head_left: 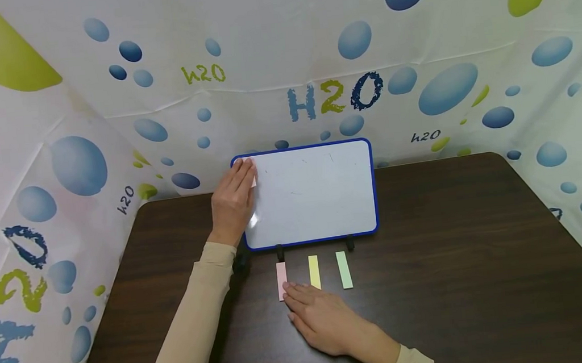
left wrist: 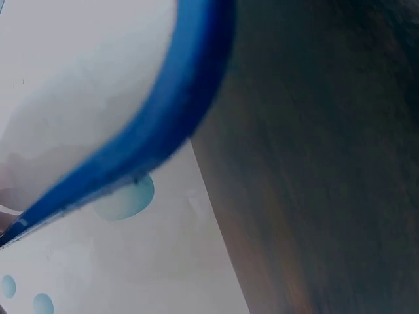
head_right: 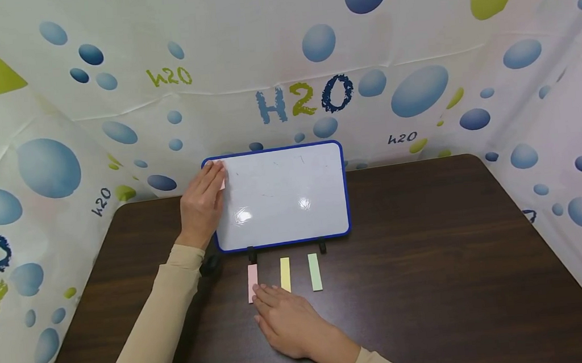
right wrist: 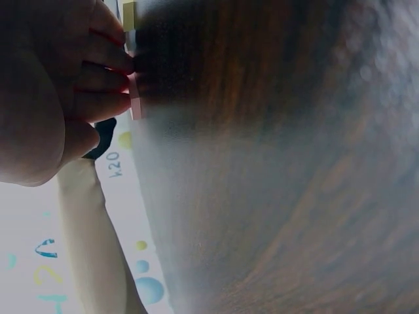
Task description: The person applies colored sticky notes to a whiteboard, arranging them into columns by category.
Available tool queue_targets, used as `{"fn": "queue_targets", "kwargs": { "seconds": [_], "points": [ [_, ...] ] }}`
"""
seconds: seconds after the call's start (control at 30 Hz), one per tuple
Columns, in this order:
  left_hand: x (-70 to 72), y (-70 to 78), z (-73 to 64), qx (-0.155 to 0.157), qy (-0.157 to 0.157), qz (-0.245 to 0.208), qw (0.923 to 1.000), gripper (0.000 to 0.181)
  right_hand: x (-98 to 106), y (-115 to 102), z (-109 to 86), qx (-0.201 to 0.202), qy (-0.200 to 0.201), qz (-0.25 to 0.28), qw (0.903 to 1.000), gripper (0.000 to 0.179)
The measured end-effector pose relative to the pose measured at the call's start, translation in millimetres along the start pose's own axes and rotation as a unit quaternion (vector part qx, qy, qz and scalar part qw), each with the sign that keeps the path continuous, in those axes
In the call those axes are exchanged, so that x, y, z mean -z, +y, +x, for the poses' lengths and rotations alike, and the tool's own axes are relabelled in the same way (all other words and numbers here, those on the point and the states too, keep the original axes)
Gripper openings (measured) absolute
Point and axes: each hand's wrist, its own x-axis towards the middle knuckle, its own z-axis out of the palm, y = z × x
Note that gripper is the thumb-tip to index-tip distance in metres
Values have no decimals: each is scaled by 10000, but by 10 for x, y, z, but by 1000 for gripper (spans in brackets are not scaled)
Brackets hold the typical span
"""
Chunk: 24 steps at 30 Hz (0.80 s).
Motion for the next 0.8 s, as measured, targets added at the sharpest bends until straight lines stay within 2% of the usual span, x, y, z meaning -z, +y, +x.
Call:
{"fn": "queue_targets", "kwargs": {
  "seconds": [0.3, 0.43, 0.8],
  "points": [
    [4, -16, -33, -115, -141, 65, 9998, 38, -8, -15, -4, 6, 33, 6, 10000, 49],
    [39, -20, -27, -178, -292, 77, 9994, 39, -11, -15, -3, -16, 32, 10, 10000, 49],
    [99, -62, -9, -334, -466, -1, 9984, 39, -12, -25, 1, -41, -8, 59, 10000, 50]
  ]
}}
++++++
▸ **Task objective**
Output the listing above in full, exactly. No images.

▸ **Your solution**
head_left: 
left wrist: 
head_right: 
right wrist: 
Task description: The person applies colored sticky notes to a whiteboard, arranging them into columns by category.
Available tool queue_targets, used as `{"fn": "queue_targets", "kwargs": { "seconds": [_], "points": [ [_, ...] ] }}`
"""
seconds: seconds after the call's start (control at 30 Hz), one per tuple
Columns, in this order:
  left_hand: x (-70 to 72), y (-70 to 78), z (-73 to 64), qx (-0.155 to 0.157), qy (-0.157 to 0.157), qz (-0.245 to 0.208), qw (0.923 to 1.000), gripper (0.000 to 0.181)
  right_hand: x (-98 to 106), y (-115 to 102), z (-109 to 86), qx (-0.201 to 0.202), qy (-0.200 to 0.201), qz (-0.25 to 0.28), qw (0.903 to 1.000), gripper (0.000 to 0.179)
The measured end-effector pose relative to the pose measured at the call's start, translation in millimetres along the start pose's own axes and rotation as a unit quaternion (vector part qx, qy, qz and scalar part qw), each with the sign that keeps the path continuous, in those axes
In the call those axes are exchanged, so that x, y, z mean -z, +y, +x, for the poses' lengths and rotations alike, and the tool's own axes are relabelled in the same way (all other words and numbers here, those on the point and the states too, keep the original axes)
Gripper openings (measured) absolute
Point and axes: each hand's wrist, its own x-axis towards the middle knuckle, its own z-axis out of the palm, y = z × x
Note that gripper is the thumb-tip to index-tip distance in metres
Values have no decimals: each is scaled by 10000, but by 10 for x, y, z, but by 1000 for gripper (spans in brackets are not scaled)
Brackets hold the typical span
"""
Chunk: 24 steps at 30 Hz (0.80 s).
Motion for the next 0.8 s, as measured, targets added at the sharpest bends until straight lines stay within 2% of the usual span, x, y, z meaning -z, +y, +x.
Call:
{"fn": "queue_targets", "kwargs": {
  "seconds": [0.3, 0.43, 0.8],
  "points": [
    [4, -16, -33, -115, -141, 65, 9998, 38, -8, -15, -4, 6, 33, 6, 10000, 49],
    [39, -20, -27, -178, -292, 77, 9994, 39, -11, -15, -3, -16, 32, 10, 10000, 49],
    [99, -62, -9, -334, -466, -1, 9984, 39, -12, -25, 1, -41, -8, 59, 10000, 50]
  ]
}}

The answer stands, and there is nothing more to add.